Машинально он продолжал есть и нечаянно капнул буйябесом на бумагу. Тогда он разорвал письмо на мелкие клочки и бросил их в тарелку. Он был так озабочен своими мыслями, что даже не узнал машину Дезирэ, остановившуюся перед дверью; шофер поискал его глазами, а потом уселся за его столик.

— Как дела?

— Ничего.

— Меня хозяйка прислала.

— Уже поднялась?

— Да, сейчас, должно быть, одевается… Прямо скажу, встала она с левой ноги.

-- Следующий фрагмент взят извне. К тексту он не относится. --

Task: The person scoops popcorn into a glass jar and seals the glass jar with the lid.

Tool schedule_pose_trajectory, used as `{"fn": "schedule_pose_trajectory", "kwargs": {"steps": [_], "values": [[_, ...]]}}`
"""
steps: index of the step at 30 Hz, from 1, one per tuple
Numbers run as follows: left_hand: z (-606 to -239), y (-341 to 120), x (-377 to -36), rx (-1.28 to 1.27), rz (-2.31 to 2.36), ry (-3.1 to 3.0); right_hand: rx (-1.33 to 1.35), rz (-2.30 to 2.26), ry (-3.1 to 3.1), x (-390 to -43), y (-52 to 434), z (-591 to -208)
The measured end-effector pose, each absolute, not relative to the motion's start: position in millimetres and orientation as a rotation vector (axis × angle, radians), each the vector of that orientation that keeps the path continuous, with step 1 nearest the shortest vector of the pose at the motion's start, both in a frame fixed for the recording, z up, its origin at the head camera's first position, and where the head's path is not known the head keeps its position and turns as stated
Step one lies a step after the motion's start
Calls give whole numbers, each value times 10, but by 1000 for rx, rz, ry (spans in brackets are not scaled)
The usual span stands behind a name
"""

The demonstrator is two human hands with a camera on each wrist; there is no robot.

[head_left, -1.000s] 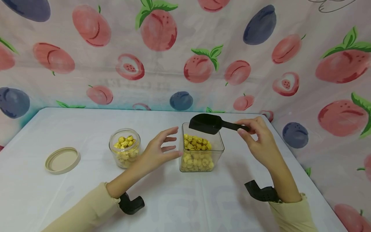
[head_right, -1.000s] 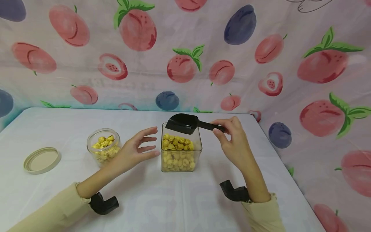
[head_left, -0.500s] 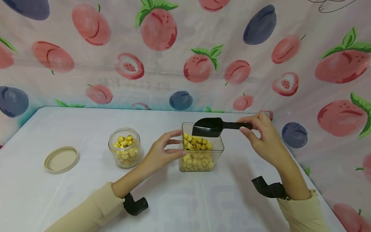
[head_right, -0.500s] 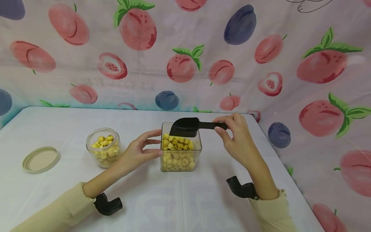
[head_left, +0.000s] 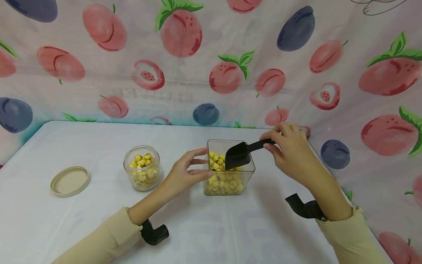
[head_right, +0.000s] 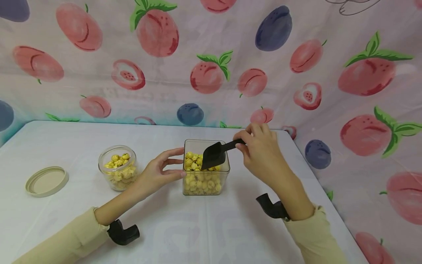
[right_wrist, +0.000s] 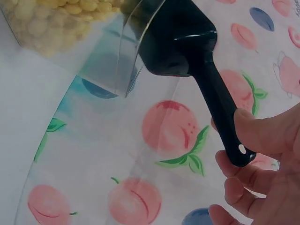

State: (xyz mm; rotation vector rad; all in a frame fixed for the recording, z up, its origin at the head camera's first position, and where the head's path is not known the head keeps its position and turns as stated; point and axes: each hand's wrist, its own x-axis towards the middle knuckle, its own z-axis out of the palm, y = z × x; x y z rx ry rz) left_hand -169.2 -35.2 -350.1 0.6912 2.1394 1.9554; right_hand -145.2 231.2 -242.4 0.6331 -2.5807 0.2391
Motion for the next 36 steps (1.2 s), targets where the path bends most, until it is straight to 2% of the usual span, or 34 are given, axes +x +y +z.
{"fn": "schedule_pose_trajectory", "kwargs": {"steps": [16, 36], "values": [[-3502, -358, -1686, 694, 1951, 2133, 734, -73, -2665, -1501, 2121, -2406], [-3502, -363, -1688, 706, 1948, 2146, 781, -158, -2704, -1531, 2095, -2333]]}}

Владимир знал причину. На них обоих одинаково действовал праздничный перезвон колоколов, потому что праздники, как и воскресные дни, созданы преимущественно для толпы. А они оба не могли смешаться с толпой. У обоих с толпой не было ничего общего. Или, верней, остались только какие-то воспоминания…

— Что ей надо?

— Мы через час едем в Марсель.

— Элен тоже?

— У меня с собой письмо к ней.

— Дай сюда! И выпей чего-нибудь… Сейчас вернусь. У них в доме все были друг с другом то на «ты», то на «вы». Он поднялся на яхту и постучался в дверь салона, чего Блини не делал никогда.

— Вам письмо от матери… — сказал он.

Девушка готовила не жаркое, а котлету, перед прибором лежала раскрытая книга. На картонных тарелочках была разложена закуска.

— Передайте моей матери…

Она остановилась, посмотрела на часы.

— Вы тоже туда едете? — спросила она.

— Куда?

— В Марсель, с матерью и ее подругой…

— Да, она просила, чтобы я поехал.

— Так вот, скажите ей, что я не поеду.

— Но если мы к вечеру не вернемся, вы будете на борту одна.

— Ну и что?

— Вы не боитесь?

— Передайте моей матери, что мне не хочется ехать в Марсель.

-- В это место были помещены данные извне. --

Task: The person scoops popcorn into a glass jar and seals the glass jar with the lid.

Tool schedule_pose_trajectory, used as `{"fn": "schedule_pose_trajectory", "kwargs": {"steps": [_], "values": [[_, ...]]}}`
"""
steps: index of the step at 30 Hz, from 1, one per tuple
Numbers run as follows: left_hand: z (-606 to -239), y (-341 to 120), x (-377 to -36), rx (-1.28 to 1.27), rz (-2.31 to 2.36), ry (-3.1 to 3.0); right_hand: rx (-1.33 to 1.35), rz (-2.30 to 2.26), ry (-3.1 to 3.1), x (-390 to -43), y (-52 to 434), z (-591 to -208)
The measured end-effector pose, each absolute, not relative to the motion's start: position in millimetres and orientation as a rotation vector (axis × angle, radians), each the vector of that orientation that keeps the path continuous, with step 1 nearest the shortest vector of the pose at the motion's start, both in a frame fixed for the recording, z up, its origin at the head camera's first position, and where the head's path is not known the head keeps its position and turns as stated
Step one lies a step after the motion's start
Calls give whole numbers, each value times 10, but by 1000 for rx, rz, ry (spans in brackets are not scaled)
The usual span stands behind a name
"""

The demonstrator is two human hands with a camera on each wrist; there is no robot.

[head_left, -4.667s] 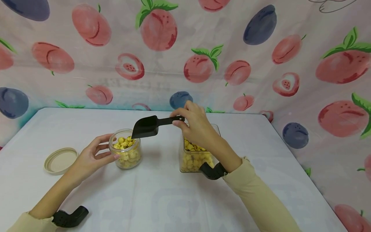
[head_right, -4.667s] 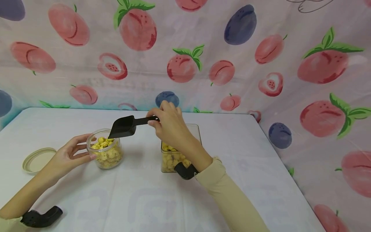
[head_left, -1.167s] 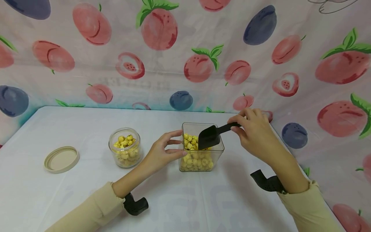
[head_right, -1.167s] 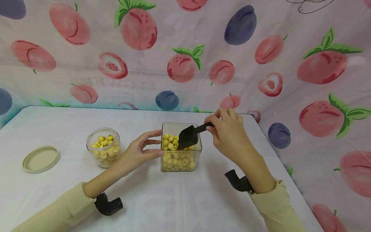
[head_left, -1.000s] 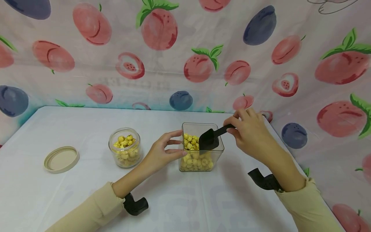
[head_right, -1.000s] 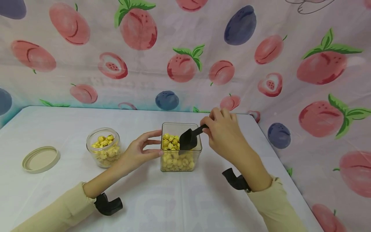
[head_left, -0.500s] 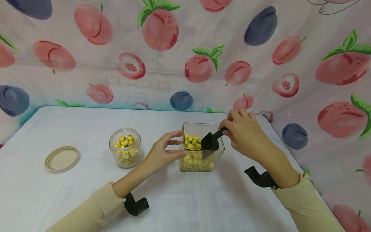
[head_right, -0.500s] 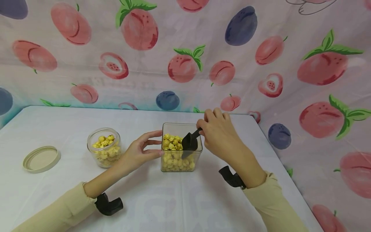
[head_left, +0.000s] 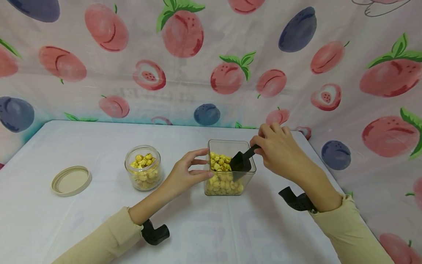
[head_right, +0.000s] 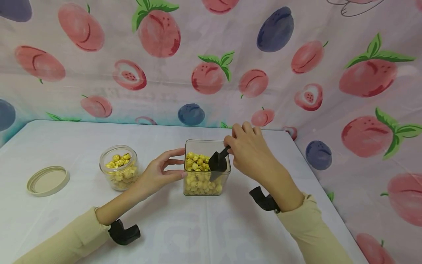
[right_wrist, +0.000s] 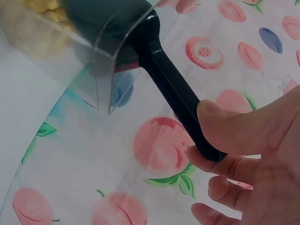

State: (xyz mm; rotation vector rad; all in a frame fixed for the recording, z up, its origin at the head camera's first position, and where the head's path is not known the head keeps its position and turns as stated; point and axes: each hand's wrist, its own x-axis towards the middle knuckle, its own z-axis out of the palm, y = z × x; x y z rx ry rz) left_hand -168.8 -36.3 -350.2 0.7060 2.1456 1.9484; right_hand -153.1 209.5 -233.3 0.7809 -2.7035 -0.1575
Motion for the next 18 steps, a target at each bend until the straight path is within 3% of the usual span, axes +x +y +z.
{"fn": "schedule_pose_trajectory", "kwargs": {"steps": [18], "values": [[-3487, -366, -1684, 683, 1945, 2139, 855, -135, -2847, -1592, 2067, -2433]]}}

Она села за стол; воздух в салоне был пропитан запахом поджаренной котлеты и солнечным зноем; залитая ослепительным светом, раскрытая книга лежала перед ней.

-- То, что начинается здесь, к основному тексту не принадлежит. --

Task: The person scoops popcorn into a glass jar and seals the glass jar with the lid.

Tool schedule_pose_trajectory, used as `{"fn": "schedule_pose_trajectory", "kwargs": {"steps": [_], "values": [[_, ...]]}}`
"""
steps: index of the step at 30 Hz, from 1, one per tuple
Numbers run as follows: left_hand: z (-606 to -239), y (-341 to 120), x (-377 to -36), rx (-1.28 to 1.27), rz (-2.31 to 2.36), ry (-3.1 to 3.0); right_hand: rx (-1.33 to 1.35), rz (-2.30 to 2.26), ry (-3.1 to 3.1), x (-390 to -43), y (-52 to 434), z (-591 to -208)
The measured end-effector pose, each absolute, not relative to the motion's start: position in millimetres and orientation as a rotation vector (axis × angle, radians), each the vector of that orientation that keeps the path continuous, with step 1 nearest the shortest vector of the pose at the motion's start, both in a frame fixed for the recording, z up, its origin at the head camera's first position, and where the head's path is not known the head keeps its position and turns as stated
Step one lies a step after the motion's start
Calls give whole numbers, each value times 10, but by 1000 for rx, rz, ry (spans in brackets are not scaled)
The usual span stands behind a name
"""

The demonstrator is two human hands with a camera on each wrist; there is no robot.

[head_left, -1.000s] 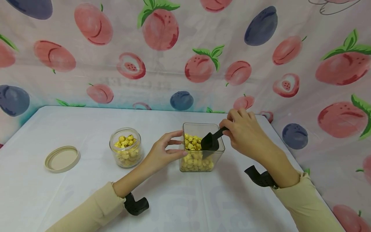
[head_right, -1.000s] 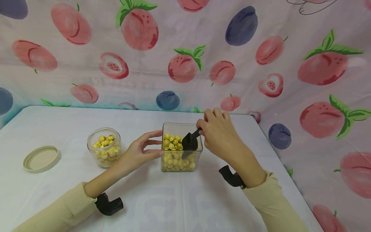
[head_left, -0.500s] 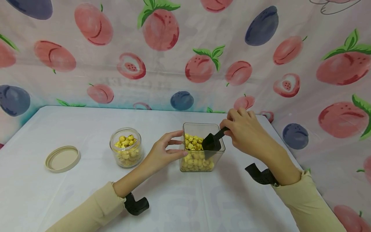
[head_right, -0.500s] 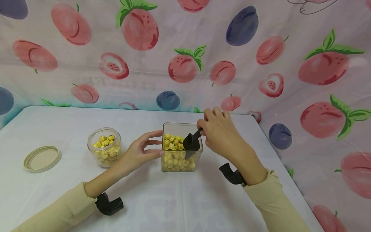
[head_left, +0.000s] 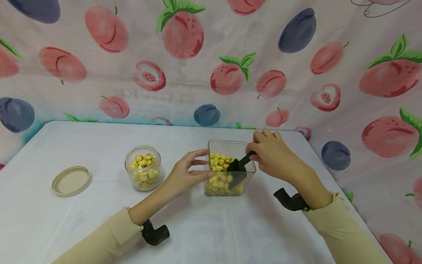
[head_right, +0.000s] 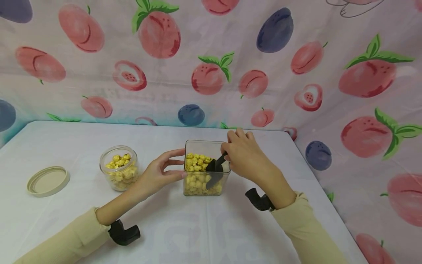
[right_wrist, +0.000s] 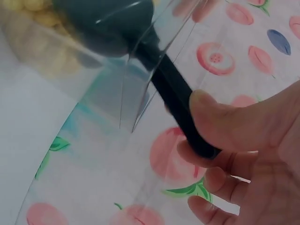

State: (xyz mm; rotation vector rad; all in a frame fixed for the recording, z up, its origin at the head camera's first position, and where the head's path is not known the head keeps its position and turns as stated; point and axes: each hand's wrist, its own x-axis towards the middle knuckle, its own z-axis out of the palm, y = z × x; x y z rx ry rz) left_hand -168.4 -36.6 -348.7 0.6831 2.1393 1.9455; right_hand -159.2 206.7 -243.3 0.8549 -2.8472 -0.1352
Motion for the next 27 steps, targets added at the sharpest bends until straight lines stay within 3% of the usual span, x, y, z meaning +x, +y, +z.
{"fn": "schedule_pose_trajectory", "kwargs": {"steps": [13, 27], "values": [[-3503, -327, -1669, 653, 1949, 2119, 931, 71, -2966, -1686, 2037, -2769], [-3497, -318, -1656, 674, 1962, 2148, 1081, 306, -2861, -1789, 2187, -2875]]}}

— Вы думаете, что… — осмелился он возразить.

— Значит, вы передадите моей матери то, что я сказала, не так ли?

Отвечать было нечего. В такие минуты она была высокомерна, как знатная дама эпохи французских королей. Но величие ее состояло из одиночества, из раскрытой книги и котлеты, из неприкосновенности маленького салона, где она будет жить, час за часом, будто за его стенами ничего более не существует.

— До свидания, мадмуазель!

— До свидания, Владимир!

Он сошел по трапу. Ждать было нечего, день неизбежно должен был кончиться именно так. Владимир выпил два больших стакана местной виноградной водки, и веки его тотчас же покраснели.